Task prompt => Each line below that carries the string "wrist" must appear in the answer.

Information supplied =>
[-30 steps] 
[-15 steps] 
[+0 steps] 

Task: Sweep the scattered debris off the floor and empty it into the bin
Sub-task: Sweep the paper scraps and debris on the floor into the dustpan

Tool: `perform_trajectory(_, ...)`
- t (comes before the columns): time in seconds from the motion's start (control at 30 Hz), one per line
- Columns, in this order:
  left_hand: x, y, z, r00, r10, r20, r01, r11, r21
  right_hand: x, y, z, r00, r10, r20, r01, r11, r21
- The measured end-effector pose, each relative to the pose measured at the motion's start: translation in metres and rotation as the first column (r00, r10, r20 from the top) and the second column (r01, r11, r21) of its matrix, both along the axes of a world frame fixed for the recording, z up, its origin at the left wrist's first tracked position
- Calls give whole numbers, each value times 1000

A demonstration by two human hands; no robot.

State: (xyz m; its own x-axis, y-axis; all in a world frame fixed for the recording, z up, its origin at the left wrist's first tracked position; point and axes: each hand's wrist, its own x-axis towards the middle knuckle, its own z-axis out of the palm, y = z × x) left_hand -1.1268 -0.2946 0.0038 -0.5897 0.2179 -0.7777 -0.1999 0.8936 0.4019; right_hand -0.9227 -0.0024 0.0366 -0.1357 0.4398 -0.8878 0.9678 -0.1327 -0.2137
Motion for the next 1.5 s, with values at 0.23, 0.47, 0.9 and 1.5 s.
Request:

Answer section =>
- The measured end-effector pose, each relative to the pose measured at the motion's start: translation in metres and rotation as the first column (r00, r10, r20 from the top) and the second column (r01, r11, r21) of its matrix, both along the axes of a world frame fixed for the recording, z up, its origin at the left wrist's first tracked position
State: (xyz m; its own x-axis, y-axis; all in a world frame fixed for the recording, z up, its origin at the left wrist's first tracked position; point and axes: each hand's wrist, its own x-axis towards the middle knuckle, its own z-axis out of the palm, y = z × x) left_hand -1.1268 -0.2946 0.0038 -0.5897 0.2179 -0.7777 -0.1999 0.8936 0.4019; right_hand -0.9227 -0.0024 0.0366 -0.1357 0.4398 -0.8878 0.9678 -0.1327 -0.2137

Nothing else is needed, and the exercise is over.